Detroit Bankruptcy Proposal – No One is Happy – Does that Make a Good Settlement?

Courtesy of Mish.

The Detroit pensioners are up in arms over the latest proposal submitted on February 20 by emergency manager Kevyn Orr.

Bondholders are also upset. If everyone is upset, does that mean the deal is fair?

Let’s investigate the idea starting with Detroit bankruptcy plan includes deep pension cuts

Detroit’s plan to emerge from bankruptcy this year largely hinges on significant cuts to city workers’ pensions and retiree health benefits — actions vehemently fought by public employee unions — as well as decreased payments to bondholders, according to a blueprint filed Friday to restructure the city’s $18-billion debt.
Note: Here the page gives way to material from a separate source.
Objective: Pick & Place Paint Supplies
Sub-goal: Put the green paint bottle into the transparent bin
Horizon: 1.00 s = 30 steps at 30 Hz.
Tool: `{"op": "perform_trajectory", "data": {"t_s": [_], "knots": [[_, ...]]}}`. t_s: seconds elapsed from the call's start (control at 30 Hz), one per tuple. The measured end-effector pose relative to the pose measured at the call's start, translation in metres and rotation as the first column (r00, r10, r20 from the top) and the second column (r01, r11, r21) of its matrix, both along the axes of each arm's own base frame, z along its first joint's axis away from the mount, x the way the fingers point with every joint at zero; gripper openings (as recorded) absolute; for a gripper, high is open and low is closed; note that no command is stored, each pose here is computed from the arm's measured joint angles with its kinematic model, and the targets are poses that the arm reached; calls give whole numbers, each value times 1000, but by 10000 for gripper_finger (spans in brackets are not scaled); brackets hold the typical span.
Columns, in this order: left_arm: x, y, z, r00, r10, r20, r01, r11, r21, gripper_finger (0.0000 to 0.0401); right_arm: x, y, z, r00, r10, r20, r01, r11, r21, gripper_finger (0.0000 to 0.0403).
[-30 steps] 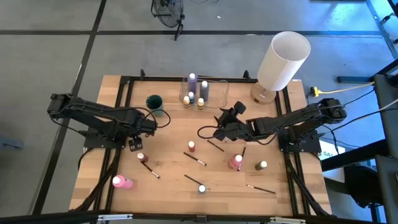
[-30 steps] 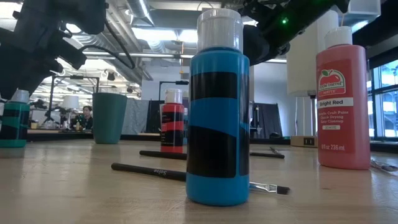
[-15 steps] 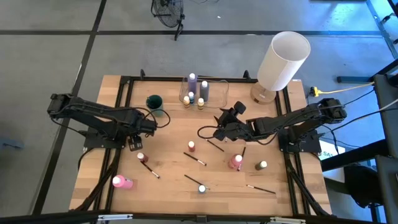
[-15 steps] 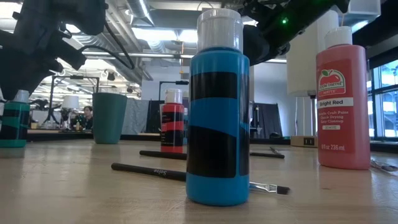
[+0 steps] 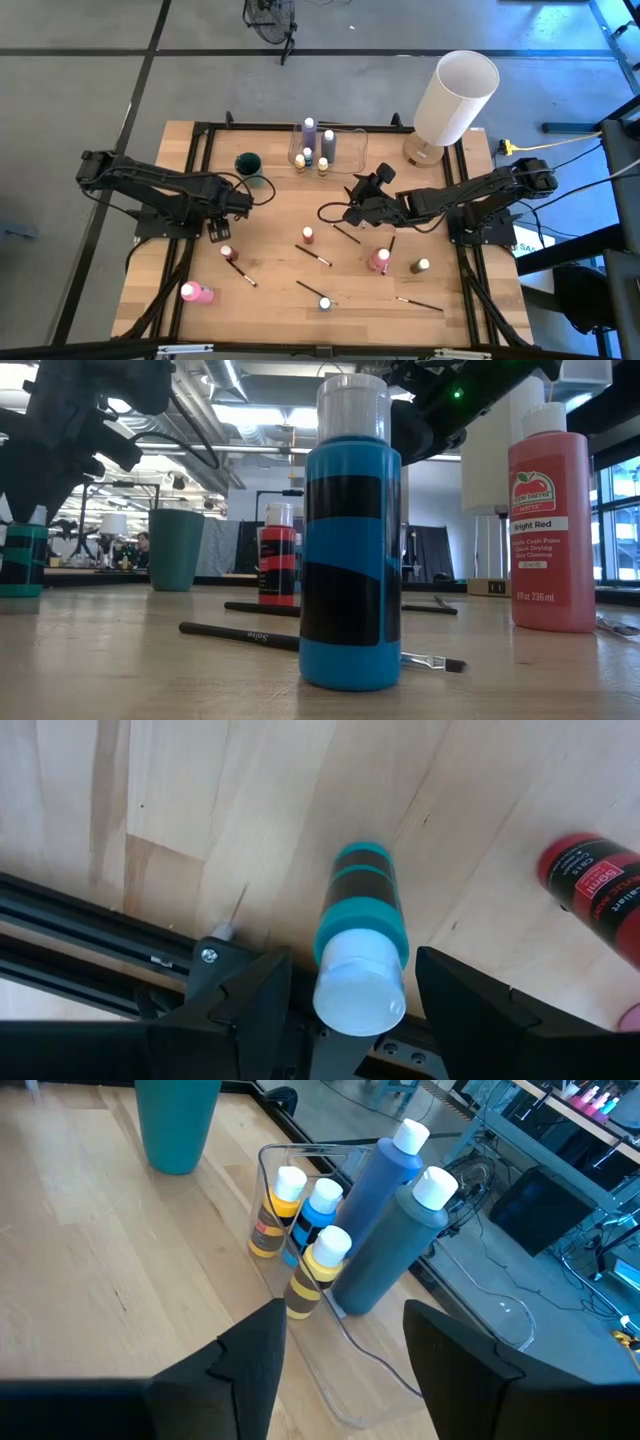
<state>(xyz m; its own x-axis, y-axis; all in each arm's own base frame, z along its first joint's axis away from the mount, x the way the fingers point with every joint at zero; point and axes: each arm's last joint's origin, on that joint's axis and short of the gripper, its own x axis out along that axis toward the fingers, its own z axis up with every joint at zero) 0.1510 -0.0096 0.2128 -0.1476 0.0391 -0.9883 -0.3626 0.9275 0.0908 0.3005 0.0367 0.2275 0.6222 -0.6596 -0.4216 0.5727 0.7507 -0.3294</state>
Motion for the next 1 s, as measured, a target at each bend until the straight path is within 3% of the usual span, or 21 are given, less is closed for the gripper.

In the plan, which probably will be amended in the weeks ahead, police, firefighters and those departments’ retirees will take a 10% cut to their current pension payment. The pensions of all other city employees and retirees will be cut more than three times as much: 34%. Neither group will receive cost of living adjustments in the future.

Unions immediately decried the bankruptcy blueprint.

“The plan is unfair and unacceptable,” Al Garrett, president of the Michigan branch of the American Federation of State and Municipal Employees, said in a statement Friday. “Retirees cannot survive these drastic cuts.”

Many city employees maintain that pensions are protected under the Michigan Constitution, and that the state must chip in to make sure pensioners are made whole.

“A more than 30% cut combined with the virtual elimination of healthcare is devastating to the people who dedicated a career to Detroit,” Jordan Marks, executive director of the National Public Pension Coalition, said in a statement.

Creditors also objected to the plan Friday.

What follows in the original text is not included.